コンサルタントというと、このタイプが最初に思い浮かぶかもしれません。
基本的には書類作成には関与せず、定期的に訪問したり、メールや電話での相談を受け付け、各企業に必要なアドバイスを提供します。会社内の担当者やプライバシーマークグループが書類の作成や修正を行います。
メリットは、会社内の人材が書類を作成するため、実務に即した内容の作成が可能となることです。
デメリットは、業務時間内での作業となるため、人件費を換算した際の損失や、従業員の残業時間が増えることが多く、担当者の心身に負担がかかることが挙げられます。
⑵ 丸投げ型
文書の構築から書類の作成までを請け負ってくれるタイプのコンサルタントです。
何度かヒアリングの時間が必要になるかもしれませんが、基本的にアドバイスなどは提供せず、書類作成を行います。
そして、現地審査時には2年分の必要書類が揃っています。
メリットとしては、審査機関とのやり取り以外では、ほとんど従業員の時間を取られることがないという点が挙げられます。
一方、デメリットとしては以下の3点が考えられます。
書類作成が従業員の知らない間に進行してしまい、現状との相違が生じる可能性がある
現地審査時に不備が多く指摘され、審査後の対応に時間がかかる可能性がある
企業内での個人情報保護活動という、プライバシーマークの本来の意義から逸脱する恐れがある
⑶並走型
アドバイス型と丸投げ型の中間に位置するのがこの並走型です。企業の現状を定期訪問やメール、電話での連絡を通じて把握し、それに基づいた文書をコンサルタントが作成します。

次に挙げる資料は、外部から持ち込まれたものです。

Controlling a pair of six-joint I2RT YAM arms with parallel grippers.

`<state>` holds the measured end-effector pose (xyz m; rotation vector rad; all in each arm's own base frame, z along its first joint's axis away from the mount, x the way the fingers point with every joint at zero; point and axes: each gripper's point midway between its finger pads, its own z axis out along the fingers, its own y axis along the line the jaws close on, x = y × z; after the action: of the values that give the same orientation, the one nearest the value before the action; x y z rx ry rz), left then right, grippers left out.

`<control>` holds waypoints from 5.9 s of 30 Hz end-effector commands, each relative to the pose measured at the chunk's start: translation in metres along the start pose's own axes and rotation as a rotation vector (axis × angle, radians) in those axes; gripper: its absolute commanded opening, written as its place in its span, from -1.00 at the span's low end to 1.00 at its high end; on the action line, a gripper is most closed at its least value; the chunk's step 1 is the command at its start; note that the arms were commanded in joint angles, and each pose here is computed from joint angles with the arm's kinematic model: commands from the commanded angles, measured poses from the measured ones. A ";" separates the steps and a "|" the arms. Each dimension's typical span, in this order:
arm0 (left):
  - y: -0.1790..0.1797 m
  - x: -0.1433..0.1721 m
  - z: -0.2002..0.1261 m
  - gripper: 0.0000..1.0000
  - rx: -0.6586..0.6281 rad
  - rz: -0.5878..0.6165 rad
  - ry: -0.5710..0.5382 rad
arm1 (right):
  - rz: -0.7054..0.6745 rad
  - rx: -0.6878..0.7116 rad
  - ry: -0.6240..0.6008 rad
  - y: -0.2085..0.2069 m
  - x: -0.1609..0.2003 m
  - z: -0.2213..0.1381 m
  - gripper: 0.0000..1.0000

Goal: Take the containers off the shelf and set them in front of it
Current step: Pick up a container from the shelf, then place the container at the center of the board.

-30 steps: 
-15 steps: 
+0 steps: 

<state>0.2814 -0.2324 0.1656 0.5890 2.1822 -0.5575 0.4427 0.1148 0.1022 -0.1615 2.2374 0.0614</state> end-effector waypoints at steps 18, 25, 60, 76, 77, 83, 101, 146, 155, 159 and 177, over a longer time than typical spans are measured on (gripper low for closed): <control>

メリットは、企業の状況に合わせた文書が作成され、従業員の時間が現地審査以外ではほとんど取られないことです。
デメリットは、情報が間接的に伝わるため、特に他部門の情報が不完全になりやすいことが挙げられます。
9.まとめ
プライバシーマークの更新申請を行う際には、更新期限内に申請書と必要な書類を審査機関に提出する必要があります。
出した書類に基づいて形式審査と文書審査が行われます。その結果を踏まえて、審査員が企業を訪問して現地審査を行います。現地審査の際には、過去2年間の運用記録が必要となります。
しかし、日々の業務の中でプライバシーマークのために従業員の勤務時間を使うのは難しいと感じる企業も多いのではないでしょうか。
そのような場合、コンサルタントの活用も一つの解決策となります。
コンサルタントを利用する際には、主にアドバイスを提供するアドバイス型や、実際の状況に即した記録や文書が作成されない可能性が高い丸投げ型ではなく、現状を確認しつつ記録や文書の作成を行う並走型のコンサルタントの活用をおすすめします。